Though we were less than thrilled with NBC’s West Coast time delay, the network took strong steps to create a cohesive online marketing campaign that pushed us to tune-in for the final results – whether or not we already knew them.

Considered “the first social media Olympics” by Alex Huot, head of social media for the International Olympic Committee, NBC kept pace with the development of features, including the “Athlete Twitter Sheet,” which allowed users to search for tweets by athlete or sport and “Twitter Tracker,” which gives sports fans the ability to see popular news. Additionally, NBC’s robust website housed tabs ranging from “Tweets & Blogs” to “My Hometown Coverage” to “Videos,” all of which had more features to browse through, such as Digg Olympic tags and event replays.

Businesses often ask, “If we’re doing A, do we really need to do B and C?” NBC’s accomplishments prove that the answer is yes. Vancouver’s opening ceremonies alone pulled nearly 33 million viewers, while the remainder of the 17-day event garnered high ratings, according to the Associated Press. The same can be said for other major televised events, including the 2010 Grammy’s and Super Bowl 44, which both received noteworthy ratings through some engaging marketing tactics.
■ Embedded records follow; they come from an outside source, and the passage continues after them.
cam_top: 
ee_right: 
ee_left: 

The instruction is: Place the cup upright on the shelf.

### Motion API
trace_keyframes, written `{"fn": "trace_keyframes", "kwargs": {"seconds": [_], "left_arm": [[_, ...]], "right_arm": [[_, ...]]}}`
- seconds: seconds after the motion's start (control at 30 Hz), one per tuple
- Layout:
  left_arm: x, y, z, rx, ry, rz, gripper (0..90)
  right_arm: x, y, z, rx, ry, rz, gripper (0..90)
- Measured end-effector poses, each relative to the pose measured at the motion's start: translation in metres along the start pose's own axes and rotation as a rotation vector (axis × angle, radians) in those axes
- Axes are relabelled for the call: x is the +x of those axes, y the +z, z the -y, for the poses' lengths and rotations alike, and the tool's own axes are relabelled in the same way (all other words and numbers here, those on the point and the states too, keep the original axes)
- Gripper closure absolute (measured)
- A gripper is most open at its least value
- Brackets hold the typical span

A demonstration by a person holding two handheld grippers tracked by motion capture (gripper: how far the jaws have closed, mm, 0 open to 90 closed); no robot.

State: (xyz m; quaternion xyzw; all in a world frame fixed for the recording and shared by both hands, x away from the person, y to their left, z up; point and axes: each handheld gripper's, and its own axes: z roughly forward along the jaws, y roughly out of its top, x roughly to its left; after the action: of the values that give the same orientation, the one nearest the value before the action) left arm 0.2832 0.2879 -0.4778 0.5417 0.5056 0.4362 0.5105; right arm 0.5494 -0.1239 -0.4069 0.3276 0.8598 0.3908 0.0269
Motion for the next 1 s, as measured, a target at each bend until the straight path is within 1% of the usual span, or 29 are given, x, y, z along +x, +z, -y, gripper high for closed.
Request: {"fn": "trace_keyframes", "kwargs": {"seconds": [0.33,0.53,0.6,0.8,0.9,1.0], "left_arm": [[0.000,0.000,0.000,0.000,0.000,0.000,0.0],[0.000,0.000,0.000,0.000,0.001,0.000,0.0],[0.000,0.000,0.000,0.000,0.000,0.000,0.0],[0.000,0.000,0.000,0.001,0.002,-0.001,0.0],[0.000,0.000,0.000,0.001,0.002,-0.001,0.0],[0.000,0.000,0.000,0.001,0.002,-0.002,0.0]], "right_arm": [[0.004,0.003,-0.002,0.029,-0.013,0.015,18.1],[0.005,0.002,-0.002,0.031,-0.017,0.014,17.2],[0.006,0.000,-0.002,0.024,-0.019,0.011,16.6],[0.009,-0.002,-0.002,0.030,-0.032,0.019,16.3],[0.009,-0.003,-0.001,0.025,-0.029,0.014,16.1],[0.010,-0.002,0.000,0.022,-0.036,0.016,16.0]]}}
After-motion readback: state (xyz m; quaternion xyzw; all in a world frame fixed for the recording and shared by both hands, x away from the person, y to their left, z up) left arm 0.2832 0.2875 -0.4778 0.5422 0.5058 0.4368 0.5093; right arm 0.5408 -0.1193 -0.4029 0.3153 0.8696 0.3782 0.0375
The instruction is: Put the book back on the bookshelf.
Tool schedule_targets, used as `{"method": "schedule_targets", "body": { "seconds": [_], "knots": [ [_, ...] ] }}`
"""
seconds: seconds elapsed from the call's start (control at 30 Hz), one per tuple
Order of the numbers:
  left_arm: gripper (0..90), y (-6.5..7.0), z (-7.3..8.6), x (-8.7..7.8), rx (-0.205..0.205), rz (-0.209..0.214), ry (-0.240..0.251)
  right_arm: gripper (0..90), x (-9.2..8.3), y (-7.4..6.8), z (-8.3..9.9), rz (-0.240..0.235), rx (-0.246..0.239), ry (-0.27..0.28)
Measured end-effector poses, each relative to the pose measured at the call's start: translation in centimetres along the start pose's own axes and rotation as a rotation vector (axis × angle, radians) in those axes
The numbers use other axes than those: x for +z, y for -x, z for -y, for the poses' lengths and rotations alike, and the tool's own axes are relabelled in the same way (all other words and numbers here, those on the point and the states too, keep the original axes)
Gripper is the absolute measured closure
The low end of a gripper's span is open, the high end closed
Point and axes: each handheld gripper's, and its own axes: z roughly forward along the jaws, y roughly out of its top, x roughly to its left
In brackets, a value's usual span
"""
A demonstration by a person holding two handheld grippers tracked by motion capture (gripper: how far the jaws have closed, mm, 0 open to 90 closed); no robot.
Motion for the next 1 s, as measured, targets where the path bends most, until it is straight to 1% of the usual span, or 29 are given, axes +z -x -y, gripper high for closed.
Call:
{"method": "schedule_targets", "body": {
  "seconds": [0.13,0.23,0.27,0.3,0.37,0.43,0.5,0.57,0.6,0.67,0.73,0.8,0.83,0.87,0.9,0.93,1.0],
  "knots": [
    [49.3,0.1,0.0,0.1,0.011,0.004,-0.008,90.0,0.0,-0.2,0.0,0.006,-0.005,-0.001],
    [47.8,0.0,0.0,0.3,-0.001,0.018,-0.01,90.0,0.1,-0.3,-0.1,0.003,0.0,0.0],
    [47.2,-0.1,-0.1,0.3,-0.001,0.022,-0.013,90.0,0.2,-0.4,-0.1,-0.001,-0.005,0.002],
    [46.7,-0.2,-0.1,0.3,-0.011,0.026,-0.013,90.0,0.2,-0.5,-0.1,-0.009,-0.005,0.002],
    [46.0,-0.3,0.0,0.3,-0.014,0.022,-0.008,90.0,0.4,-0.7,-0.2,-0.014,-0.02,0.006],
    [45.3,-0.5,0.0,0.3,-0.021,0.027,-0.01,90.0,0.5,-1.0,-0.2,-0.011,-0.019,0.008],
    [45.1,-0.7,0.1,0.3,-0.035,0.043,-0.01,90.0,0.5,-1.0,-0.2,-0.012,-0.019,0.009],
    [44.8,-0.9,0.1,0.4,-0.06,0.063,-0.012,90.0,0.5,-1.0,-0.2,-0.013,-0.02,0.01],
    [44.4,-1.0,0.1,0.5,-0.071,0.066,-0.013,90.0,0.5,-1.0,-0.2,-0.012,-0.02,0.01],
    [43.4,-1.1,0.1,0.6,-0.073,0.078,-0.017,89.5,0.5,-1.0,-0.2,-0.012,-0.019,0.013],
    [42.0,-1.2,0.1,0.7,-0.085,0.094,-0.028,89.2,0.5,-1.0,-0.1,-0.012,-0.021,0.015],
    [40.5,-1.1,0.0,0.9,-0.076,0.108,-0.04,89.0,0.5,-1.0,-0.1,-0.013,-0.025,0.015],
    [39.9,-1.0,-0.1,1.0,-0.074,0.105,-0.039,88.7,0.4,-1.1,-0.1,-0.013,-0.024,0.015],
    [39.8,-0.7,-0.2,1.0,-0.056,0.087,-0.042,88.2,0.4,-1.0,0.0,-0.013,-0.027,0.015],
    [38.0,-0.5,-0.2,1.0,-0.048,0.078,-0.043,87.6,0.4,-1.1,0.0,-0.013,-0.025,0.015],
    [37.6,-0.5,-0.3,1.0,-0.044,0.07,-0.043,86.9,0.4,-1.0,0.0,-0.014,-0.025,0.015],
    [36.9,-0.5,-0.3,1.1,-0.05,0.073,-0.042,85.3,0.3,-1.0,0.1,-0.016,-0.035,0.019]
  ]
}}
According to Wayne Friedman, “fifty-five percent of users who visited have been watching TV and the Web site at the same time.” This is also true for mobile NBC users. In this case, Olympic sponsors, such as Coca-Cola, used a virtual snowball fight and iPhone app with NBC to benefit as well as receive high scores in brand recall, media recall and brand likability.

Search engines like Yahoo, which drew 32 million visitors and 314 million minutes time spent online, also delivered interactive features (that we believe likely contributed to NBC’s ratings as well) and gave fans the opportunity to take part in the Olympic fun.

With the amount of new technology, tools and creativity available, the audience experience is changing to seamlessly carry through from one medium to the next in order to truly capture their attention. Let’s face it, the Olympic numbers show that engaging, multi-platform content is here to stay and we hope brands won’t shy away from it, but embrace it for what it really is – awesome!